*** Opening Source data ***

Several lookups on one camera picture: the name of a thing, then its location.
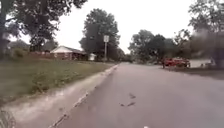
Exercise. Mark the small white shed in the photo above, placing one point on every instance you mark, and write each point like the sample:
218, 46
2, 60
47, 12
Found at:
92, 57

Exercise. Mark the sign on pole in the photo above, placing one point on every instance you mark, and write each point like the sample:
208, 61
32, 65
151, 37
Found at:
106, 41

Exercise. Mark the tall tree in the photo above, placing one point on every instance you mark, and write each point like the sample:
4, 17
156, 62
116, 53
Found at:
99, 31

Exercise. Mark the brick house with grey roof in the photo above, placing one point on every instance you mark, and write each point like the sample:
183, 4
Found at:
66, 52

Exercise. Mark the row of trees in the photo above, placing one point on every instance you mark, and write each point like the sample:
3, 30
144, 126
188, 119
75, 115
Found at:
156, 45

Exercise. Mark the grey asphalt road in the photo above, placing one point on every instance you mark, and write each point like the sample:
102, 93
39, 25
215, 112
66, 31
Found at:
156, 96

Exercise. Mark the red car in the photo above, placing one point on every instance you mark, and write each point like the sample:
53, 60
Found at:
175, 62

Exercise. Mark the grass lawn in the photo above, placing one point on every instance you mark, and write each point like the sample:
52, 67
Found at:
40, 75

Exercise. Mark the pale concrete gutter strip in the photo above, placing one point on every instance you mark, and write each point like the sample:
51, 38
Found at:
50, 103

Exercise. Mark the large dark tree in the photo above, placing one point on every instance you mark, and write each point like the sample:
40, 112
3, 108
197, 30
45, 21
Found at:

*** Closing Source data ***

» Aim of the exercise
Excluding all pictures, reproduce the records exactly as they appear above.

» Answer to this task
Several lookups on one camera picture: the name of a thing, then its location.
Exercise. Mark the small white shed in the photo above, placing one point on every instance you mark, and write each point like the sample:
218, 46
2, 60
47, 12
Found at:
92, 57

Exercise. Mark the sign on pole in the photo above, placing one point on every instance you mark, and write each point like the sample:
208, 61
32, 65
151, 37
Found at:
106, 41

Exercise. Mark the tall tree in the photo above, placing one point on every instance you mark, and write each point like the sample:
4, 17
156, 62
116, 53
Found at:
99, 31

Exercise. Mark the brick house with grey roof in the photo above, placing one point on every instance you mark, and write each point like the sample:
183, 4
Found at:
66, 52

Exercise. Mark the row of trees in the photo above, placing one point on every instance you mark, and write each point like the sample:
3, 30
144, 126
188, 119
75, 115
Found at:
156, 45

Exercise. Mark the grey asphalt road in the photo above, placing one point on every instance you mark, and write each point like the sample:
102, 93
39, 25
215, 112
66, 31
Found at:
156, 96

Exercise. Mark the red car in the photo above, placing one point on every instance you mark, and write each point like the sample:
53, 60
Found at:
175, 62

Exercise. Mark the grass lawn in the photo above, placing one point on every instance you mark, and write each point like the sample:
52, 67
Found at:
40, 75

Exercise. Mark the pale concrete gutter strip in the photo above, placing one point on every instance you mark, and write each point like the sample:
51, 38
Found at:
50, 103

Exercise. Mark the large dark tree in the photo above, placing one point on every instance you mark, and write each point like the sample:
40, 112
3, 108
197, 30
45, 21
Found at:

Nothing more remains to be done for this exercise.